▸ EXERCISE DESCRIPTION
Transcribe everything in the listing below exactly, except the pictures.

● ● ● ● ● ● ●

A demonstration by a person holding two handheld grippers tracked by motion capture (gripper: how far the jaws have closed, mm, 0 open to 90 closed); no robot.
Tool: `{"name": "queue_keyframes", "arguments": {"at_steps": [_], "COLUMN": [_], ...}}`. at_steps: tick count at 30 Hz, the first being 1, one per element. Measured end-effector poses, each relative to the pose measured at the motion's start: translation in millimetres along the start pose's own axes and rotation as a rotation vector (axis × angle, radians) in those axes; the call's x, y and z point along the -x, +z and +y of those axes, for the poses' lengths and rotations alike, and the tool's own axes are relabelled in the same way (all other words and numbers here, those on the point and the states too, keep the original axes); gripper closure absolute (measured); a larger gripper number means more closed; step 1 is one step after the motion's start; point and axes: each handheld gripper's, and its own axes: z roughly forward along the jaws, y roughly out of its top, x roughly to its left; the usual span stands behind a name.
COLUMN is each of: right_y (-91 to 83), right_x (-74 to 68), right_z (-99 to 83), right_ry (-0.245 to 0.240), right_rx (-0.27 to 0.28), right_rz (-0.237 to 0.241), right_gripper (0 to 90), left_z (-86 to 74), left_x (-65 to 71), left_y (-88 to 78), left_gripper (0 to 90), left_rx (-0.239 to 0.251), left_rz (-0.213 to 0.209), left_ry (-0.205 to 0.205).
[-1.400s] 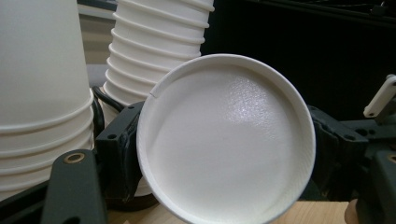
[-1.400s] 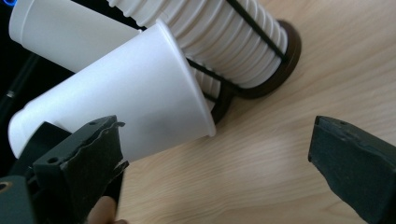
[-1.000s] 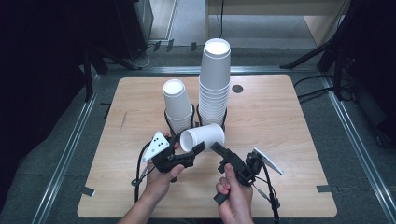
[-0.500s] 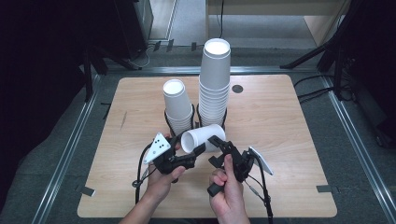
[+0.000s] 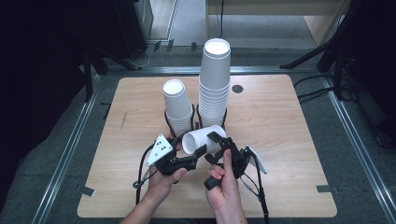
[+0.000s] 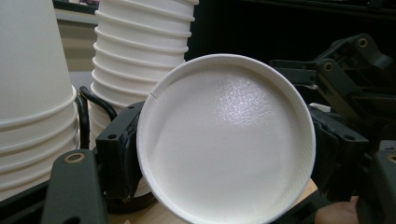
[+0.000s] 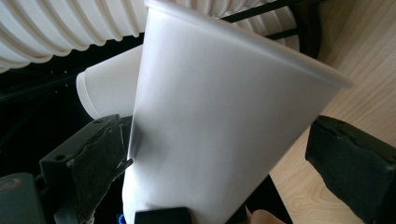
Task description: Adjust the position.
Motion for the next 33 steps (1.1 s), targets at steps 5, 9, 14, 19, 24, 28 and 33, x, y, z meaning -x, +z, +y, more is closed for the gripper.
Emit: {"name": "queue_keyframes", "arguments": {"at_steps": [5,9,14,19,24,28,33], "right_y": [5.7,8.2,10.8,13.9,17.1,18.2,19.9], "right_x": [2.2,3.3,4.4,6.4,6.6,7.6,9.1], "right_z": [1.8,3.5,5.2,6.9,5.9,6.0,7.6], "right_ry": [0.022,0.033,0.047,0.061,0.050,0.050,0.066], "right_rx": [-0.001,-0.002,0.000,0.000,-0.005,-0.003,0.004], "right_rz": [0.016,0.029,0.054,0.080,0.082,0.093,0.100], "right_gripper": [3.2,2.0,0.0,0.0,0.0,0.0,0.1], "left_z": [-0.2,-0.3,-0.4,-0.4,-1.2,-1.0,-1.2], "left_x": [1.6,1.9,2.1,2.7,3.6,3.8,4.1], "left_y": [0.4,0.0,-0.3,-0.2,0.5,0.3,0.0], "left_gripper": [24.4,24.5,24.6,24.7,24.7,24.7,24.8], "left_rx": [0.000,0.001,0.003,0.003,-0.002,0.001,-0.001], "left_rz": [-0.001,-0.001,0.001,-0.002,-0.007,-0.008,-0.010], "left_ry": [0.008,0.008,0.008,0.010,0.014,0.014,0.018]}}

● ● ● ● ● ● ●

▸ EXERCISE ANSWER
A demonstration by a person holding two handheld grippers tracked by motion capture (gripper: how far the jaws have closed, mm, 0 open to 90 closed); no robot.
Tool: `{"name": "queue_keyframes", "arguments": {"at_steps": [_], "COLUMN": [_], ...}}`. at_steps: tick count at 30 Hz, the first being 1, one per element. Measured end-effector poses, each relative to the pose measured at the motion's start: translation in millimetres along the start pose's own axes and rotation as a rotation vector (axis × angle, radians) in those axes; the call's x, y and z point along the -x, +z and +y of those axes, for the poses' lengths and rotations alike, and the tool's own axes are relabelled in the same way (all other words and numbers here, those on the point and the states too, keep the original axes); gripper closure absolute (measured); a larger gripper number means more closed; step 1 is one step after the motion's start; point and axes: each handheld gripper's, and its own axes: z roughly forward along the jaws, y roughly out of its top, x roughly to its left; the usual span stands behind a name.
COLUMN is each of: right_y (-91 to 83), right_x (-74 to 68), right_z (-99 to 83), right_ry (-0.245 to 0.240), right_rx (-0.27 to 0.28), right_rz (-0.237 to 0.241), right_gripper (0 to 90), left_z (-86 to 74), left_x (-65 to 71), left_y (-88 to 78), left_gripper (0 to 90), left_rx (-0.239 to 0.251), left_rz (-0.213 to 0.209), left_ry (-0.205 to 0.205).
[-1.400s] 
[-1.400s] 
[-1.000s] 
[-0.500s] 
[+0.000s] 
[+0.000s] 
[+0.000s] 
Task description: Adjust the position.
Motion for the next 33 steps (1.1 s), targets at steps 5, 9, 14, 19, 24, 28 and 33, x, y, z meaning -x, +z, +y, more is closed for the gripper.
Emit: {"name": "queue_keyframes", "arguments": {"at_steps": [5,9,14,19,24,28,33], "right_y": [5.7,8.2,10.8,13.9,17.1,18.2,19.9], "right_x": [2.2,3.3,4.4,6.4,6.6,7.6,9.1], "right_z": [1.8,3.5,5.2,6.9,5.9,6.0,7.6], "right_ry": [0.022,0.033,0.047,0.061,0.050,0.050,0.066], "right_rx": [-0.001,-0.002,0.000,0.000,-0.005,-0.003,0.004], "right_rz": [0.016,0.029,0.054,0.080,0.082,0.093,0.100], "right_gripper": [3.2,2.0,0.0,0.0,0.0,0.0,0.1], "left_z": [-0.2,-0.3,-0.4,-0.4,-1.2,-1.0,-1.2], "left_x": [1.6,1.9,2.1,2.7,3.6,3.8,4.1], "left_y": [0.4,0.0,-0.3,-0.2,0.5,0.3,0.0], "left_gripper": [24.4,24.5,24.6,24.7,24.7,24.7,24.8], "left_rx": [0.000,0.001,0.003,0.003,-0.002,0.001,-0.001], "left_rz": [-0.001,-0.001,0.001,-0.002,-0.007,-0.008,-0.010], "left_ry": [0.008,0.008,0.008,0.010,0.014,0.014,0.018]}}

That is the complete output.